Boris Johnson to Raise Taxes to Address Covid and Social Services Crisis

Boris Johnson to Raise Taxes to Address Covid and Social Services Crisis

British Prime Minister Boris Johnson walks out of Downing Street on August 18, 2021 in London, Britain.

Hannah McKay | Reuters

British Prime Minister Boris Johnson will announce on Tuesday his intention to raise taxes to improve the country’s healthcare and social protection system.

By raising the national insurance rate (income tax) to around 1.25%, the Johnson government aims to tackle the social care funding crisis and the National Health Service’s treatment waiting list, the latter having accelerated in a context of increasing pressure on health services. East. Covid pandemic19.

The rate hike could bring in more than £ 10 billion ($ 13.8 billion) per year.

Johnson is expected to announce the change in a statement in the House of Commons on Tuesday. Prime Minister’s spokesperson confirmed to Sky News Tuesday morning That cabinet ministers had approved the plans.

Under the UK National Insurance Scheme, workers and employers pay a tax that funds certain social protection programs such as state pensions, statutory sickness benefits and maternity benefits.
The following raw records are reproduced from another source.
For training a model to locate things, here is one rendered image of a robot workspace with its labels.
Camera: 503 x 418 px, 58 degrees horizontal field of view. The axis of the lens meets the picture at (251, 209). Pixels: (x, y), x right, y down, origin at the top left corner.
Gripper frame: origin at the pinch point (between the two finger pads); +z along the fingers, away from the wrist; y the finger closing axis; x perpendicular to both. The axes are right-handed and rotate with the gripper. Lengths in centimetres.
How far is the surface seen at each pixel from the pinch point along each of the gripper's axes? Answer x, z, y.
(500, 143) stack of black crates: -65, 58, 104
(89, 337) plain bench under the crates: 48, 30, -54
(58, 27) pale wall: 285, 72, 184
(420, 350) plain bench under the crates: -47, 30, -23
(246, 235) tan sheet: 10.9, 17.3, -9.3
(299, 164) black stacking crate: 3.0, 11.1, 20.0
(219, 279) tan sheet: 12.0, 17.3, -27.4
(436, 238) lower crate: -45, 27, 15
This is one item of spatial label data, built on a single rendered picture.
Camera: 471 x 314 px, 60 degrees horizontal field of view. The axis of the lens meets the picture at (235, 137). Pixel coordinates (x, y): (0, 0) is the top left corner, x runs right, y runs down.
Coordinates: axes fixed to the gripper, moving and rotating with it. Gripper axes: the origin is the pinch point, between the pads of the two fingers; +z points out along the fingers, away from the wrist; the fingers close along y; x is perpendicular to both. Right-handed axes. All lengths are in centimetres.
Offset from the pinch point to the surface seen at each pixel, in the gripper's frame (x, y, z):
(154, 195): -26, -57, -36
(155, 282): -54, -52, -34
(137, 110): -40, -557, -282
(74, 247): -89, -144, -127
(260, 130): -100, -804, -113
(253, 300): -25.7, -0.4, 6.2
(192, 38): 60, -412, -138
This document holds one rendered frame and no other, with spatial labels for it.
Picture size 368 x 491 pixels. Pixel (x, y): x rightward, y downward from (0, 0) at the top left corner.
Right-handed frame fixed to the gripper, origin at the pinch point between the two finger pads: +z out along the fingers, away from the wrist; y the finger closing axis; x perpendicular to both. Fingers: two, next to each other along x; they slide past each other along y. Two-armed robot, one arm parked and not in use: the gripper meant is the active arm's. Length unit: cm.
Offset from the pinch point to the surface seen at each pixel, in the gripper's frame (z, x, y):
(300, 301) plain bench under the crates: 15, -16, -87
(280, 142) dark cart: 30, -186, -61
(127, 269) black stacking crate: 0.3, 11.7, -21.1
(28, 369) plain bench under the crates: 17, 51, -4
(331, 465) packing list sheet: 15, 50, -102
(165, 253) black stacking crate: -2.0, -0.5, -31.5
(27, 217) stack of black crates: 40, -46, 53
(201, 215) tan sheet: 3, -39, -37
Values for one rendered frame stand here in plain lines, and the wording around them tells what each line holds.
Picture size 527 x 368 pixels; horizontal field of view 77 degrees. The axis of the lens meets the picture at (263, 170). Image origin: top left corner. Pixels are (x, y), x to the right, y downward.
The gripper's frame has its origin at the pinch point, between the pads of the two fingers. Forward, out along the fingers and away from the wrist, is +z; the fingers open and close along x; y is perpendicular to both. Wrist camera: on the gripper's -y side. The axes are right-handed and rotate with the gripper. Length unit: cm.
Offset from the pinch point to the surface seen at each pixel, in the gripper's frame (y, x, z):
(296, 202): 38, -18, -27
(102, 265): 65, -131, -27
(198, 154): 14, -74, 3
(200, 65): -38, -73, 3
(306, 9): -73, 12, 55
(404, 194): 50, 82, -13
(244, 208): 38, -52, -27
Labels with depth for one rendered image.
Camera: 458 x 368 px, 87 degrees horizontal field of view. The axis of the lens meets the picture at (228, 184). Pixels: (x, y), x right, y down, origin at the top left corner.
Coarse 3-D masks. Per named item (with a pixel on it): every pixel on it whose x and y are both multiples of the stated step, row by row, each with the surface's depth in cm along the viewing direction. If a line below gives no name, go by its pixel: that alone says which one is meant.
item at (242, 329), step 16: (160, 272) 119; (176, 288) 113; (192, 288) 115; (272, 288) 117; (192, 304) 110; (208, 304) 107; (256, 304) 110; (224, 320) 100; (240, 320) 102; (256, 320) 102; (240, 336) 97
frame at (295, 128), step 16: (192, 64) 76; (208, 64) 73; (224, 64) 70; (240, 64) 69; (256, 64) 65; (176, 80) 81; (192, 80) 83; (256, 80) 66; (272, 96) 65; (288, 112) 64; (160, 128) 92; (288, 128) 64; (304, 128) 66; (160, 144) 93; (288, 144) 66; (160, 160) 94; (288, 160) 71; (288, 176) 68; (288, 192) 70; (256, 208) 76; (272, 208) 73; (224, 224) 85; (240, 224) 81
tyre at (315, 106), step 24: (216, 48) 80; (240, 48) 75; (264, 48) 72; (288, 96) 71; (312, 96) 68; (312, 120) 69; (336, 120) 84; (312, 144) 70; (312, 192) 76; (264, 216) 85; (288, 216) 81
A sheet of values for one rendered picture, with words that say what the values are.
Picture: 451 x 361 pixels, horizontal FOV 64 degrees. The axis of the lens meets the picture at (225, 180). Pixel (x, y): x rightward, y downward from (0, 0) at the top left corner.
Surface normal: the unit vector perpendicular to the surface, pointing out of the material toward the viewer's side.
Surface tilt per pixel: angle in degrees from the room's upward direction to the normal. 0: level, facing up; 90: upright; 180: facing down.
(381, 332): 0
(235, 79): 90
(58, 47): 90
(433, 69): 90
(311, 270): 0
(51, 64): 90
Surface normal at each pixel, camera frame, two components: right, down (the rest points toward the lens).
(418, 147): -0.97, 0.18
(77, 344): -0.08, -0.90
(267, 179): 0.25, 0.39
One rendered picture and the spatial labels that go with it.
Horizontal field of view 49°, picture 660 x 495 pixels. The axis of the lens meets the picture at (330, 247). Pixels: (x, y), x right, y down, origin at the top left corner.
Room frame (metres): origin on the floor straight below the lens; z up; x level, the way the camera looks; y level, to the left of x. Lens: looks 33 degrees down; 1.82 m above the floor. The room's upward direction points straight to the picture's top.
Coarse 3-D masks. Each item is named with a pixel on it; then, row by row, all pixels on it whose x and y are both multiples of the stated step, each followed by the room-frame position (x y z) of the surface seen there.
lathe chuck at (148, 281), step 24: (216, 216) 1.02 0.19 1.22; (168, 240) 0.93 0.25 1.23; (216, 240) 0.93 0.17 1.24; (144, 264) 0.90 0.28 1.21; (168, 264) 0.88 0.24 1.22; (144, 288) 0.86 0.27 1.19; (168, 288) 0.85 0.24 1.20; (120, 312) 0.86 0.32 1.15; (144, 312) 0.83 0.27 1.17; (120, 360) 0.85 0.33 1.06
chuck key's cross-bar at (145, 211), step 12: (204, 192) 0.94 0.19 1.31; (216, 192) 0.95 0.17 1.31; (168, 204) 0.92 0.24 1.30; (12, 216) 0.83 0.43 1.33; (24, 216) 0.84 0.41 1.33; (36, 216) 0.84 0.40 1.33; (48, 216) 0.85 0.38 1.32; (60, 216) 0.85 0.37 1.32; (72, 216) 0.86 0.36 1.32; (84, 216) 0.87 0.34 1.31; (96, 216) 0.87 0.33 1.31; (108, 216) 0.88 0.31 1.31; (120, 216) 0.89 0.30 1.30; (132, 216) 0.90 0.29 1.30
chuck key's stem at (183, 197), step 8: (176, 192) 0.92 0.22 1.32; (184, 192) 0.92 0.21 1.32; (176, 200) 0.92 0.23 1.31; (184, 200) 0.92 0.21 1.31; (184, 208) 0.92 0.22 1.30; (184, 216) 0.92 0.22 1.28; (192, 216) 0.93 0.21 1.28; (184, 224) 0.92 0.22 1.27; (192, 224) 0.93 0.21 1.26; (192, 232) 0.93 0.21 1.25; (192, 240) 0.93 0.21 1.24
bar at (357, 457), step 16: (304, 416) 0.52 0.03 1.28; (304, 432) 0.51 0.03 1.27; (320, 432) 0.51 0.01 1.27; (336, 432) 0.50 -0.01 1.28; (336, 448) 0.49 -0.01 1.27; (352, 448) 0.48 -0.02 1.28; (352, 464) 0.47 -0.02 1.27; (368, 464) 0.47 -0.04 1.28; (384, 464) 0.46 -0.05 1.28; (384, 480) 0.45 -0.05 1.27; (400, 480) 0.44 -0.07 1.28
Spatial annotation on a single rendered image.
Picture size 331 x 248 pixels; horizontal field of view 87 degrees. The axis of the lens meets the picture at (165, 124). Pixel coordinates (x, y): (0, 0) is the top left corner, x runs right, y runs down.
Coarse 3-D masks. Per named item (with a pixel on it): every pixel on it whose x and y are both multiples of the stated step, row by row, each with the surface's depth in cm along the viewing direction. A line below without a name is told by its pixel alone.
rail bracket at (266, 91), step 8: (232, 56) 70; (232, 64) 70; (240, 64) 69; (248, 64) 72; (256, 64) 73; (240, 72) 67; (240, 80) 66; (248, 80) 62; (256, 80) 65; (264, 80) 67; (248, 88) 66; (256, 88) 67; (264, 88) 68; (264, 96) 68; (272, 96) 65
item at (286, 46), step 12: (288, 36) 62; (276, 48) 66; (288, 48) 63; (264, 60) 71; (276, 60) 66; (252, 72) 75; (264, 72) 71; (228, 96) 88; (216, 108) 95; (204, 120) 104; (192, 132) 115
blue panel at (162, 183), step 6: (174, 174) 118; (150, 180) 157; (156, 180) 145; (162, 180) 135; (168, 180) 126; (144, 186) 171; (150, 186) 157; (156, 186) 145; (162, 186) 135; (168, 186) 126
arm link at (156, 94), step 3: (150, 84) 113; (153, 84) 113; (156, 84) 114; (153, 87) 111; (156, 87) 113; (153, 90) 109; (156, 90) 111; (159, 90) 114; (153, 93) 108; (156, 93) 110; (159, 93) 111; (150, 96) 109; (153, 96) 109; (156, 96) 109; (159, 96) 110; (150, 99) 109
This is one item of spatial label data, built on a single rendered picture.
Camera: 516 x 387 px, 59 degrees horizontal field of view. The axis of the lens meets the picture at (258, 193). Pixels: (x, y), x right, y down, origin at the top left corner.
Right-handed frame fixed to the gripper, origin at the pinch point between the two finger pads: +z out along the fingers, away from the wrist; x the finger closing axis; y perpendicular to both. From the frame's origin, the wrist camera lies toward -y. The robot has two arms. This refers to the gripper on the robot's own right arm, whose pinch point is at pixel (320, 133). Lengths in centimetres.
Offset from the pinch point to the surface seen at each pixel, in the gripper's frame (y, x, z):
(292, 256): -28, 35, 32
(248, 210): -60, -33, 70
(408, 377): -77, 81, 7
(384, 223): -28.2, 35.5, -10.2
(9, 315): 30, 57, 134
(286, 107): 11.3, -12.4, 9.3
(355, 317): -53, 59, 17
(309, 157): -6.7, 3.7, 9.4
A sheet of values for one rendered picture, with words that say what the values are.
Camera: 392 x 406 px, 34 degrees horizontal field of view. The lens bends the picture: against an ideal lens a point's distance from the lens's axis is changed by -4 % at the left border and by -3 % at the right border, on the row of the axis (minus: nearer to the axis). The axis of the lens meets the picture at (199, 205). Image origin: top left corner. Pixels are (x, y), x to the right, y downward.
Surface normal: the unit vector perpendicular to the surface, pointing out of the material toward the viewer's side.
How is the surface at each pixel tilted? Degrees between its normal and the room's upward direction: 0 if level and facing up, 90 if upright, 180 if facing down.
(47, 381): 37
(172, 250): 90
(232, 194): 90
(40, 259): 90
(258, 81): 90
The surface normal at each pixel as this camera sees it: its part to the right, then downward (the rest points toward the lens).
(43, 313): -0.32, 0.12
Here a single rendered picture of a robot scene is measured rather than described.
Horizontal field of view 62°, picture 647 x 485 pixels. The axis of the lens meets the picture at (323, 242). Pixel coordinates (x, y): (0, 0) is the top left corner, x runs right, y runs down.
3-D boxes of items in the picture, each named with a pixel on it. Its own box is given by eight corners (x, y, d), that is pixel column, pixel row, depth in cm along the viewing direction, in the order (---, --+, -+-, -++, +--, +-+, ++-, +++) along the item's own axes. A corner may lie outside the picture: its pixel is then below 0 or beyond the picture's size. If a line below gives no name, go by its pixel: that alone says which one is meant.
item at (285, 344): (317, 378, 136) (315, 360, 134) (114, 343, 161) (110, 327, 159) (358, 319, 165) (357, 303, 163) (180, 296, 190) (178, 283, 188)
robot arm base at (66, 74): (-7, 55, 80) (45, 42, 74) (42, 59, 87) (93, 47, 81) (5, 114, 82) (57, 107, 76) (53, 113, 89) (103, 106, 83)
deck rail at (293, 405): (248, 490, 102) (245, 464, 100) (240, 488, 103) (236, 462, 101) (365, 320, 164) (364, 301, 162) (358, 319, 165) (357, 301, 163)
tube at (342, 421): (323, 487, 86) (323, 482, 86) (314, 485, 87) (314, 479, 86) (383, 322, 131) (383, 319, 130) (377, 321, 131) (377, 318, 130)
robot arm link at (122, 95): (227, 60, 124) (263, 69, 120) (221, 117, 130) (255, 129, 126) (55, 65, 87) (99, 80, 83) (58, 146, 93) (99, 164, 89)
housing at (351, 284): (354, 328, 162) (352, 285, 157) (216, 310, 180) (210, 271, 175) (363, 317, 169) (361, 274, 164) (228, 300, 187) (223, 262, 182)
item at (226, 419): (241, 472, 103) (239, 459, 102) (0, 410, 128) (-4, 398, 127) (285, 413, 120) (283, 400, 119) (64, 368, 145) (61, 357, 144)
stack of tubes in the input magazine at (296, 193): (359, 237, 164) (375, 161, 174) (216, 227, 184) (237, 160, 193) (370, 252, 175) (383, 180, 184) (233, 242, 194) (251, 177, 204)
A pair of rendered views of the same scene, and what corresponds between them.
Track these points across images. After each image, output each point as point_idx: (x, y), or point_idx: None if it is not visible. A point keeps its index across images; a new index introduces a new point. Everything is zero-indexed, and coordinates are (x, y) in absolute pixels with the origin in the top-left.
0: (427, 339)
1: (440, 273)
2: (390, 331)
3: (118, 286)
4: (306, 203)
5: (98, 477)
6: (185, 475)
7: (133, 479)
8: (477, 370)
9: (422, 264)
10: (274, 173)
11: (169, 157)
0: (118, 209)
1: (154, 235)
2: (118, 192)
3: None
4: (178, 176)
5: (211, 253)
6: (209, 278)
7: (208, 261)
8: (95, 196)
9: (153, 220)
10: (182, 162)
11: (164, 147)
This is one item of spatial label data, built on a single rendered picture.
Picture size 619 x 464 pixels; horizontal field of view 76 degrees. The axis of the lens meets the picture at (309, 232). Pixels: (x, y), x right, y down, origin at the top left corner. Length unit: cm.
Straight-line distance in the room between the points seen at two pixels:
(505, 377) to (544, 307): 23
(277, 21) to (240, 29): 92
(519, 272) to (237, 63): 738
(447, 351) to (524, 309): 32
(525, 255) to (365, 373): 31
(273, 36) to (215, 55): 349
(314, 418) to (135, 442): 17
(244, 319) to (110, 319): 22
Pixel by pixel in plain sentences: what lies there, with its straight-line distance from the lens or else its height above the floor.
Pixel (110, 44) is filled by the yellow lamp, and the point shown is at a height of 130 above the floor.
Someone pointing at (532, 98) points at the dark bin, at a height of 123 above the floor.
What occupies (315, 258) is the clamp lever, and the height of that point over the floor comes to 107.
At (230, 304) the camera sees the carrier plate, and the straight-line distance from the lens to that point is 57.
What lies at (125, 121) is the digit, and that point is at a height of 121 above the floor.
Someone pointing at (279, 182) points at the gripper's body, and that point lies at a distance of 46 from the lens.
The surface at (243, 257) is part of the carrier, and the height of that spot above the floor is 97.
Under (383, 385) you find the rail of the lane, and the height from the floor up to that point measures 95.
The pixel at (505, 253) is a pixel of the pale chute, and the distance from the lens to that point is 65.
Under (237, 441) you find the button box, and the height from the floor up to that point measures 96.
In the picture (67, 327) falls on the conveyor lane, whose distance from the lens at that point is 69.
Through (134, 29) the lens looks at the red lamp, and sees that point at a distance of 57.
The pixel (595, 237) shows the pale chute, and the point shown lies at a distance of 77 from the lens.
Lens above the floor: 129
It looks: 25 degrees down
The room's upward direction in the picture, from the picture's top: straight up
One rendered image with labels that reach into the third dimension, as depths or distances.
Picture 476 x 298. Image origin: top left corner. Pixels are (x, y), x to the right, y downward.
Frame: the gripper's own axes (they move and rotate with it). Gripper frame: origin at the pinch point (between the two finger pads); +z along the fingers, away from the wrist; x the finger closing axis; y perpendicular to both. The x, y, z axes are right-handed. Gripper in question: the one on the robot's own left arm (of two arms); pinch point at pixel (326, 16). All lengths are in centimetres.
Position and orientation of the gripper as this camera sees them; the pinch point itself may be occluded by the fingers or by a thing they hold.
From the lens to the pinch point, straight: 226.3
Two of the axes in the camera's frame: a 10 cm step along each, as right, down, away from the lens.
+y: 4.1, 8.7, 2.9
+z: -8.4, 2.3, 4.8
People over the legal retirement age do not pay tax, effectively reducing their tax bill.

For workers earning between £ 797 and £ 4,189 per month, the National Insurance payment is 12% of their income. Additional income over £ 4,189 per month is taxed at 2%. These payments are in addition to income tax.

Meanwhile, UK newspaper The Sun reported on Tuesday that cabinet sources said the “most profitable” participants in the stock market would also be subject to a further tax hike, which the BBC said could take the form an increase in taxes on shareholders’ dividends. I will come

The government announced on Monday that the English NHS would receive a £ 5.4 billion cash injection over the next six months to help respond to the Covid-19 crisis. Of this funding, £ 1 billion will be used to reduce the treatment backlog created by the pandemic.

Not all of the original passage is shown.